((
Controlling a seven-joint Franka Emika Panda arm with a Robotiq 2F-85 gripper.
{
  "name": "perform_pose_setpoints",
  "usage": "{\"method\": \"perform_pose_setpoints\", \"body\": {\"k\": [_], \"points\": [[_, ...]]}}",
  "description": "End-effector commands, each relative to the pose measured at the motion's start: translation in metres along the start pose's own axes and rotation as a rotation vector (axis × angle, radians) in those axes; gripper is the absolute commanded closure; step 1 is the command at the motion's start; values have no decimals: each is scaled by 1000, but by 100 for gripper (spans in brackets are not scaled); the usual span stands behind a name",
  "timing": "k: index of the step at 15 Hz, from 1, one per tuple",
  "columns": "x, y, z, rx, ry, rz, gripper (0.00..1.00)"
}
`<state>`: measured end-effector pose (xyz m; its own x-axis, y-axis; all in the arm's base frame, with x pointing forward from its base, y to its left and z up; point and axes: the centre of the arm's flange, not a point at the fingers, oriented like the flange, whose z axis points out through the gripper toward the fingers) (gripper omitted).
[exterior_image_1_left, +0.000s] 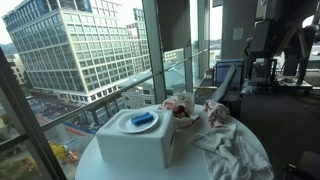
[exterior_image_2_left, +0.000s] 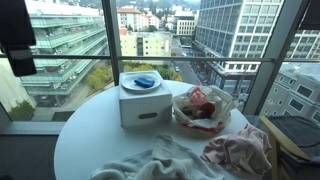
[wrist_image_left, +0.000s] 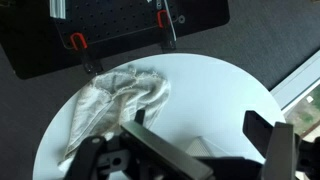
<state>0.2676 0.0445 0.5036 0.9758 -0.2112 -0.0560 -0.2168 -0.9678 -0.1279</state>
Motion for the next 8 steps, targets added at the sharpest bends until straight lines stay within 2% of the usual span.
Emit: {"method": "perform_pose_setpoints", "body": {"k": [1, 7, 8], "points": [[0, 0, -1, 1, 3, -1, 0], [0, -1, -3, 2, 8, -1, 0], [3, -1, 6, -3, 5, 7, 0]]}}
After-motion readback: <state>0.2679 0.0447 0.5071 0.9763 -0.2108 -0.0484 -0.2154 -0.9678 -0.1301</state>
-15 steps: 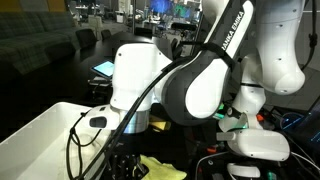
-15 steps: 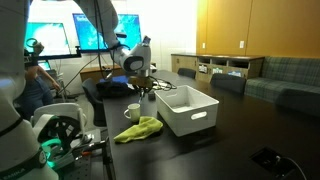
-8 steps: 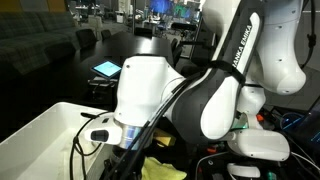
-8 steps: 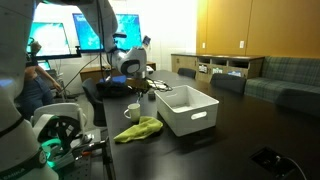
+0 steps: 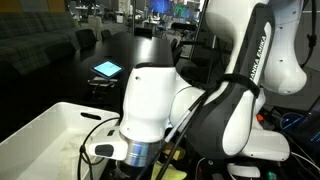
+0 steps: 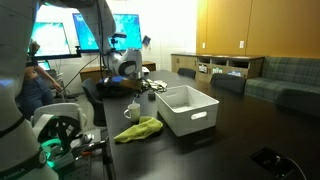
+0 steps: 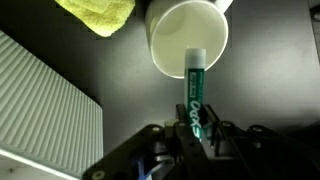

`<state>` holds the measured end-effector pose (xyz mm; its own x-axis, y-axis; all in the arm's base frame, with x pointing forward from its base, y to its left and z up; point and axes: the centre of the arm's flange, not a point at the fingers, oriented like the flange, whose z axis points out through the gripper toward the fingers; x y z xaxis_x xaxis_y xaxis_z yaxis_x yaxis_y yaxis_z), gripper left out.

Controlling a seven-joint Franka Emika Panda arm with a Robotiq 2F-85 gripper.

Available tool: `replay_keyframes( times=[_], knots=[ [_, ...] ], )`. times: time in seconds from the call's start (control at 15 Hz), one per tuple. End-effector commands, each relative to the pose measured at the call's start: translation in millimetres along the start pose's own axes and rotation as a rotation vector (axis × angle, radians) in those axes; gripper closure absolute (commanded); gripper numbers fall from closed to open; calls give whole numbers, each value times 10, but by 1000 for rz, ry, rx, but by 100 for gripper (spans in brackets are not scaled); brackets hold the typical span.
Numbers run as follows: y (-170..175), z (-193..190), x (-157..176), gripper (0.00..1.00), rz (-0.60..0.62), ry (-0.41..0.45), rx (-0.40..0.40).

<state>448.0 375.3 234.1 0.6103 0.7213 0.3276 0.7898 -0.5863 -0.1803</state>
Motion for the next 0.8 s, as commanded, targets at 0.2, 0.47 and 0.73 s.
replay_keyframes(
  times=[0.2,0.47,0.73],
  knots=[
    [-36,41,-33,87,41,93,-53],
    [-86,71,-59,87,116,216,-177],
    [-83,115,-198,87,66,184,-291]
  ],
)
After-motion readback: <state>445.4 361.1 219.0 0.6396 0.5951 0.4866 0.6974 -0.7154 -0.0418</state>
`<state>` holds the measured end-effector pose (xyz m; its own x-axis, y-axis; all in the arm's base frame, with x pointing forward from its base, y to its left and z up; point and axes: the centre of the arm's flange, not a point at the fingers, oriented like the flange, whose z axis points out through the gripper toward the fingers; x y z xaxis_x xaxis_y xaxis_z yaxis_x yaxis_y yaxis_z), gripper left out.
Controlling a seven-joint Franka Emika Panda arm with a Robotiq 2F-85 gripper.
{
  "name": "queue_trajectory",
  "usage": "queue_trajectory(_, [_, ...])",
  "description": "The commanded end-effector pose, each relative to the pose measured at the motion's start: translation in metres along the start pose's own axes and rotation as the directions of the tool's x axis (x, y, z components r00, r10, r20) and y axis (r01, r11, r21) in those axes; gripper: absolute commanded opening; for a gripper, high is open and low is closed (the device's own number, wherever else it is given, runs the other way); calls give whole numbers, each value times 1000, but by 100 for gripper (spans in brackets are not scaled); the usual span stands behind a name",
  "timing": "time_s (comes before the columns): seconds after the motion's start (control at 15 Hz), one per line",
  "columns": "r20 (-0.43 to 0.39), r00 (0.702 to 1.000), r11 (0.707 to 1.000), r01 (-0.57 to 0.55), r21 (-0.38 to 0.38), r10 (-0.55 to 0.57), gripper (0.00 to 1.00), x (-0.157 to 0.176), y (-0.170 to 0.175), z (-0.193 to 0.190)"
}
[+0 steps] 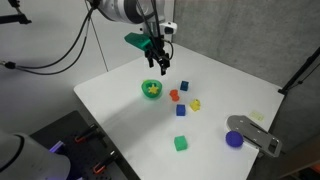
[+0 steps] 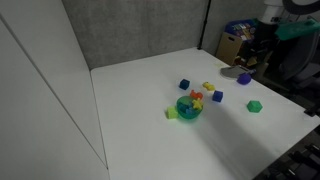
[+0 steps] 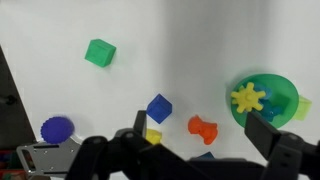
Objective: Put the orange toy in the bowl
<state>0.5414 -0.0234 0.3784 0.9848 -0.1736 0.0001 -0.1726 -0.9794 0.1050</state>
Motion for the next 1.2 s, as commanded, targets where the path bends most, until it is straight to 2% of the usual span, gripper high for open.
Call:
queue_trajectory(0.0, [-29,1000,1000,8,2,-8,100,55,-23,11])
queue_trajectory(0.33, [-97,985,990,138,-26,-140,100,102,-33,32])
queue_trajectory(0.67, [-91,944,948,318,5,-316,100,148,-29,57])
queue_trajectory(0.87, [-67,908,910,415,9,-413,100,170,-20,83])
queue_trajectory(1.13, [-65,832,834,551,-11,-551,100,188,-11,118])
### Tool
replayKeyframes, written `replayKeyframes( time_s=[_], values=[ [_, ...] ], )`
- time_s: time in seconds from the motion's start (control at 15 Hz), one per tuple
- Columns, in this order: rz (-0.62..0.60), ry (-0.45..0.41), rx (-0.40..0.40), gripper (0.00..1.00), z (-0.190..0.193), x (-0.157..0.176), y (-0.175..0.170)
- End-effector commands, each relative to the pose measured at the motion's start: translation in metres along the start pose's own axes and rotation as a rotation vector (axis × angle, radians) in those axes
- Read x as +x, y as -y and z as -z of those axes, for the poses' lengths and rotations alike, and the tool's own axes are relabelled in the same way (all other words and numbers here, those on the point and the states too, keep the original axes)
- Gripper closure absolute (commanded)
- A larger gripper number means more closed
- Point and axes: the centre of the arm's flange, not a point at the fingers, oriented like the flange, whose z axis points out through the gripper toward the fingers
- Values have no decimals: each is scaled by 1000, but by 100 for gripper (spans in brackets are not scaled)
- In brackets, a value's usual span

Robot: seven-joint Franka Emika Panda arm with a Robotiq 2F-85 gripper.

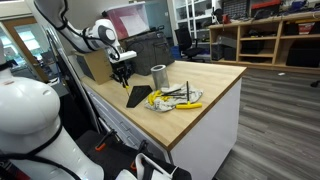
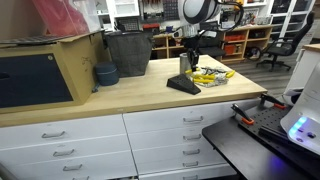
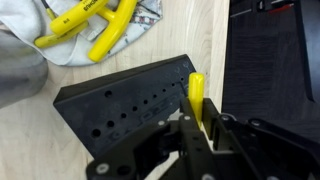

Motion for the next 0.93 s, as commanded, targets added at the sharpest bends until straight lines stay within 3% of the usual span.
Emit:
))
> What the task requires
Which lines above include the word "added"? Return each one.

> Exercise solution
Motion for the next 8 steps, targets added at the sharpest bends until straight lines stay within 2% of the usual span.
Motion for the next 0.93 s, as commanded, targets added at the sharpest bends until straight lines stay within 3% of the usual span.

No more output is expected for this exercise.